Economia

Goldman Sachs scommette contro l'Italia e Meloni. Invito a non comprare i Btp

Per la banca Usa nuovi aumenti di tassi e gli intoppi sul Pnrr (e relativa minor crescita) faranno salire lo spread. Il consiglio: investite sul debito spagnolo

Goldman Sachs contro l'Italia: lo spread rischia di impennarsi

L'Italia deve fare i conti con la sfiducia dei mercati. Il colosso Usa Goldman Sachs è uscito allo scoperto, invitando gli investitori a scommettere sul debito spagnolo piuttosto che su quello italiano. Per la banca Usa nuovi aumenti di tassi e gli intoppi sul Pnrr (e relativa minor crescita) faranno salire lo spread: da qui l'invito esplicito a puntare su Madrid, ritenuta più stabile. I famigerati "mercati" - si legge sul Fatto Quotidiano -, al momento, non paiono aver dato troppo peso alla cosa, ma certo la notizia rilanciata ieri da Bloomberg non può aver fatto piacere al governo: in un report inviato venerdì scorso la banca d’affari statunitense Goldman Sachs, una delle più grandi al mondo e già datore di lavoro di Mario Draghi tra 2002 e 2005, ha consigliato ai suoi clienti di "andare corti" sul debito italiano.

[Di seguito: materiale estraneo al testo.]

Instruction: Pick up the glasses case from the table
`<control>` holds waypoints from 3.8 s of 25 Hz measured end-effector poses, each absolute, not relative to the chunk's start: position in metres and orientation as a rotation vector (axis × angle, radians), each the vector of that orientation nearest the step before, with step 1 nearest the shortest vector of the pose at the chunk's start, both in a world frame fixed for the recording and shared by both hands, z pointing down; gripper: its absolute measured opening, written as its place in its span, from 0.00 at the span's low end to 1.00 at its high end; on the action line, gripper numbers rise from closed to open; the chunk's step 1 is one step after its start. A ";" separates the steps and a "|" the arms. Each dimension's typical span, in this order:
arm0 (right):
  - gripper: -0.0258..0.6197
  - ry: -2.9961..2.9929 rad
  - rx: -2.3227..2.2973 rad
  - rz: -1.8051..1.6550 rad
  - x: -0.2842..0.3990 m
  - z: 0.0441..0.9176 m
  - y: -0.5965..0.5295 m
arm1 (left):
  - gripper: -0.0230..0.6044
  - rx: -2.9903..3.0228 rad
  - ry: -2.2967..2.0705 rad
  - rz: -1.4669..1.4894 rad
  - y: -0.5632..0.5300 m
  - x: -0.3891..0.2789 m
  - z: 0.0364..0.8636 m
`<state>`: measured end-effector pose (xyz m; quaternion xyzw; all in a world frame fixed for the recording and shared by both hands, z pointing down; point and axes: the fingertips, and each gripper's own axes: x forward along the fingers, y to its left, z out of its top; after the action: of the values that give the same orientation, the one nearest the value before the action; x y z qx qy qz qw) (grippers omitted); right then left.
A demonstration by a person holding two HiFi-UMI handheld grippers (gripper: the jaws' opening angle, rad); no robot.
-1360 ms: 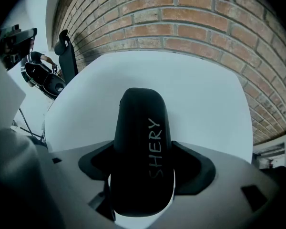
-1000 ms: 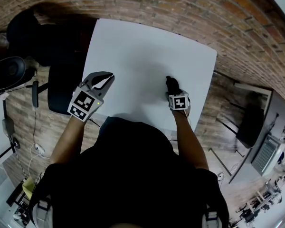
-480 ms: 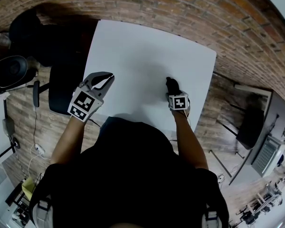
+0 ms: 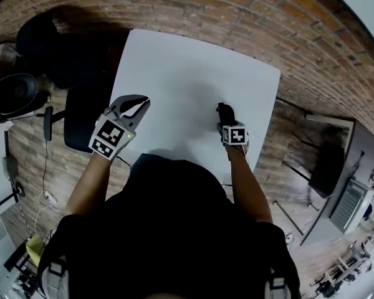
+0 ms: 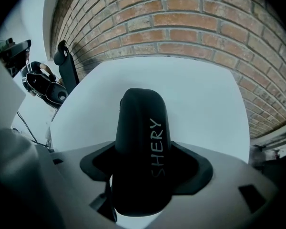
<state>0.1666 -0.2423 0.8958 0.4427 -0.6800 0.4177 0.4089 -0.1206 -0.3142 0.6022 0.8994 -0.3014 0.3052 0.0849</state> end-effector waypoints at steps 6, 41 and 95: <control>0.55 -1.764 1.126 1.055 0.165 0.873 -0.243 | 0.08 2.698 -0.913 0.906 -0.307 -0.118 0.592; 0.55 -1.988 1.157 1.013 0.187 0.778 -0.180 | 0.08 2.784 -1.021 0.876 -0.205 -0.087 0.534; 0.55 -2.418 1.389 0.793 0.264 0.572 -0.124 | 0.08 2.902 -1.073 0.799 -0.086 -0.028 0.489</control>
<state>0.2637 -0.1242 0.5721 0.4757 -0.8279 0.2716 0.1209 -0.0279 -0.0863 0.4886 0.9078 -0.3356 0.2500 -0.0271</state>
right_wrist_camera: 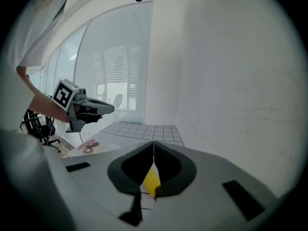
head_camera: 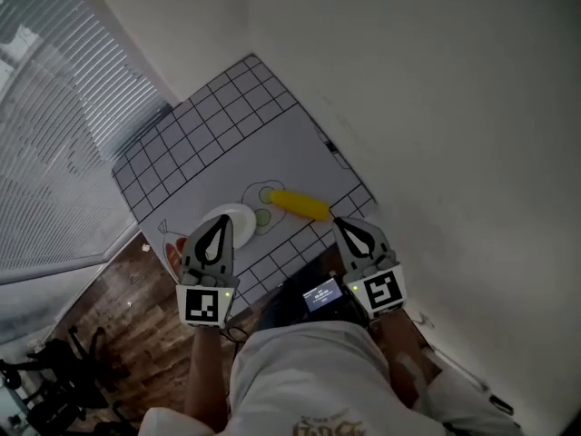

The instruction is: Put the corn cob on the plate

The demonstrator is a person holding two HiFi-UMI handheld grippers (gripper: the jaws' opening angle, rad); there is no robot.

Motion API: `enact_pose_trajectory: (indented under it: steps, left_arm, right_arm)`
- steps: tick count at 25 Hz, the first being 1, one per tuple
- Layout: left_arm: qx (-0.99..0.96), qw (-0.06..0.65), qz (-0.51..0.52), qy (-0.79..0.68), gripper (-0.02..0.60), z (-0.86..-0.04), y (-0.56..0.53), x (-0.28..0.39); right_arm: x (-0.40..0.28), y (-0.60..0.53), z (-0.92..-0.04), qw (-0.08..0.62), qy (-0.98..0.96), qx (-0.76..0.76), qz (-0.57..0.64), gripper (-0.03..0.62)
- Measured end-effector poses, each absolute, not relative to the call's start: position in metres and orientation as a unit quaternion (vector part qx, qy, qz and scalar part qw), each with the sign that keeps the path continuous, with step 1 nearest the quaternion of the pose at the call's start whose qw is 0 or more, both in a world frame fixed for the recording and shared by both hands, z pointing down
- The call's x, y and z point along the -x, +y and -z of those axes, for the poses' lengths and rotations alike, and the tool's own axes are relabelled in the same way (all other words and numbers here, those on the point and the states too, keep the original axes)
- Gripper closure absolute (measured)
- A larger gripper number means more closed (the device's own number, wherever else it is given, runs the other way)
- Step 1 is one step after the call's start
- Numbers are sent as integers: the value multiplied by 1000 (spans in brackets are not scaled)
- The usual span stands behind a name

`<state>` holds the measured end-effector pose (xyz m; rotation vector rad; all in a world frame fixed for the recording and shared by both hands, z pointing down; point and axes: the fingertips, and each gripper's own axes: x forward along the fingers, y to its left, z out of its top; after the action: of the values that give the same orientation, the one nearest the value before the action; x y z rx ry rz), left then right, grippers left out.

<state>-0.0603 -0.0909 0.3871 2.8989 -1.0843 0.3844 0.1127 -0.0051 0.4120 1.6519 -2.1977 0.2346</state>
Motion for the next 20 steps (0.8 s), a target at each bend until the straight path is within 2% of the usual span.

In sostanza di scommettere contro i Btp, nell'ipotesi/previsione che lo spread tra i titoli decennali italiani e gli omologhi Bund tedeschi salga di circa 50 punti base nei prossimi mesi: dai circa 185 attuali a 235.

Il motivo - prosegue il Fatto - è in larga parte nella "correzione", avvenuta sempre la settimana scorsa, delle previsioni della banca Usa sulle future mosse della Bce: visto che i crac bancari paiono circoscritti e l'inflazione non sta calando, la Banca centrale europea tornerà ad alzare i tassi, probabilmente nella riunione di giugno, e difficilmente inizierà il "rientro" entro l’anno. Il primo effetto, il più ovvio, di un aumento significativo dello spread riguarderebbe la spesa per interessi, già prevista aumentare in rapporto al Pil dal 3,7% (75 miliardi) di quest’anno al 4,5% (100 miliardi) del 2026. In tre anni il debito non scenderebbe riportandosi alla fine del periodo, nel 2026, sui livelli attuali (oltre il 144% in rapporto al Pil).